◆ TASK INSTRUCTIONS
For each line in the data below that has the word "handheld", copy that line.

◆ RECORDS FOR PROCESSING
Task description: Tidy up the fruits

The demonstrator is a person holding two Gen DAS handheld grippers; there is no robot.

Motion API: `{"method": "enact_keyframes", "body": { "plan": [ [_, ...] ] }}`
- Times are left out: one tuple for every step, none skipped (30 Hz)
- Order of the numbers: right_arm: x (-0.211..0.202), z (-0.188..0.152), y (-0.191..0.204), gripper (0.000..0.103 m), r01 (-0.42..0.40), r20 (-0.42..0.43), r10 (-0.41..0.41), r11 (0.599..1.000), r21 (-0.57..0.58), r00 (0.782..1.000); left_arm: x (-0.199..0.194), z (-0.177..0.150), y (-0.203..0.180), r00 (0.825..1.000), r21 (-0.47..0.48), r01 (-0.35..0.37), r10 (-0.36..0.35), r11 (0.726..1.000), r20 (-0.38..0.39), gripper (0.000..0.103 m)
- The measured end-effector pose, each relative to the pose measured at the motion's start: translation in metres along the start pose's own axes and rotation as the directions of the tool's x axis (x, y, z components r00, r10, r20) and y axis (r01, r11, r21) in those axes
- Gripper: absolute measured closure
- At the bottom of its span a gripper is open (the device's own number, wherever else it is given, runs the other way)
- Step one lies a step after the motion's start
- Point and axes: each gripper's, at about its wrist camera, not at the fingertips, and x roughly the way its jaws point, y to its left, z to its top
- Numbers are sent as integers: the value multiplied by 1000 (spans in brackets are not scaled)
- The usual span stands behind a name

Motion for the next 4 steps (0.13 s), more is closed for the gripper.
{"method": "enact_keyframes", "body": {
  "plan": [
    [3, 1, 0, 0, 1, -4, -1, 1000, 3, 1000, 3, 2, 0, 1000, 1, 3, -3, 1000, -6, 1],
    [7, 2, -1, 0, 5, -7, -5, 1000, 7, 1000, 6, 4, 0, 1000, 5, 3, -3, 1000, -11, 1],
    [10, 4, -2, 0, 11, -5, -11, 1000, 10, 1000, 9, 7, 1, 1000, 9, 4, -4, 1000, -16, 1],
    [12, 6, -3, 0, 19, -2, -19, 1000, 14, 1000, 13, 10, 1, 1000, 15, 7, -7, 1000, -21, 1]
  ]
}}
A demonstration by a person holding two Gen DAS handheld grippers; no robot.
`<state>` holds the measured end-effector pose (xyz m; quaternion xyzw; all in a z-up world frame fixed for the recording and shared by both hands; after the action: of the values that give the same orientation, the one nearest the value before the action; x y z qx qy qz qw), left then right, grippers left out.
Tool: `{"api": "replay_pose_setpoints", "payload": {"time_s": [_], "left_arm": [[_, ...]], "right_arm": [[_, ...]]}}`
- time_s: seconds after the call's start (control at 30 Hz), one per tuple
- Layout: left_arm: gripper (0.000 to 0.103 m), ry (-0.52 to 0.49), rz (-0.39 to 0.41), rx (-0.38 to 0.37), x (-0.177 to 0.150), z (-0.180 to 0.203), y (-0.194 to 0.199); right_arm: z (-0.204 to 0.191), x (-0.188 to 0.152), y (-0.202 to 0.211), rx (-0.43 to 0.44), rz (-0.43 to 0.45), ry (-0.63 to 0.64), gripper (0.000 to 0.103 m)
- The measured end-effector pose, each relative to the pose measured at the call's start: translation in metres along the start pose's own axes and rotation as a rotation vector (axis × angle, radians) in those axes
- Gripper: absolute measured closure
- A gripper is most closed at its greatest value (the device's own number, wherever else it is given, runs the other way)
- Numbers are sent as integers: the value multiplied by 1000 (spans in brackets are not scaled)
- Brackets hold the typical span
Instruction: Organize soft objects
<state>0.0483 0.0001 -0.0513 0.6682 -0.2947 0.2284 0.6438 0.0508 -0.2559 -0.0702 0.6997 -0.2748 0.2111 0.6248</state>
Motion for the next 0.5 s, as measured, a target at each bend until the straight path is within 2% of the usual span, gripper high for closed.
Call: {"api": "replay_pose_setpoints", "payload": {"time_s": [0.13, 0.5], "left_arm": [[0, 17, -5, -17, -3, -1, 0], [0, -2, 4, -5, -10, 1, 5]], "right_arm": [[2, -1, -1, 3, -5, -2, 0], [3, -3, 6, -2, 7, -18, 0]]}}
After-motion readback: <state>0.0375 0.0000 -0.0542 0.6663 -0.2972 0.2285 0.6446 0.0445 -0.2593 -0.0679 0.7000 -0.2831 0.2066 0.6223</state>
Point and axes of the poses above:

◆ TASK RESULT
The demonstrator is a person holding two Gen DAS handheld grippers; there is no robot.
A demonstration by a person holding two Gen DAS handheld grippers; no robot.

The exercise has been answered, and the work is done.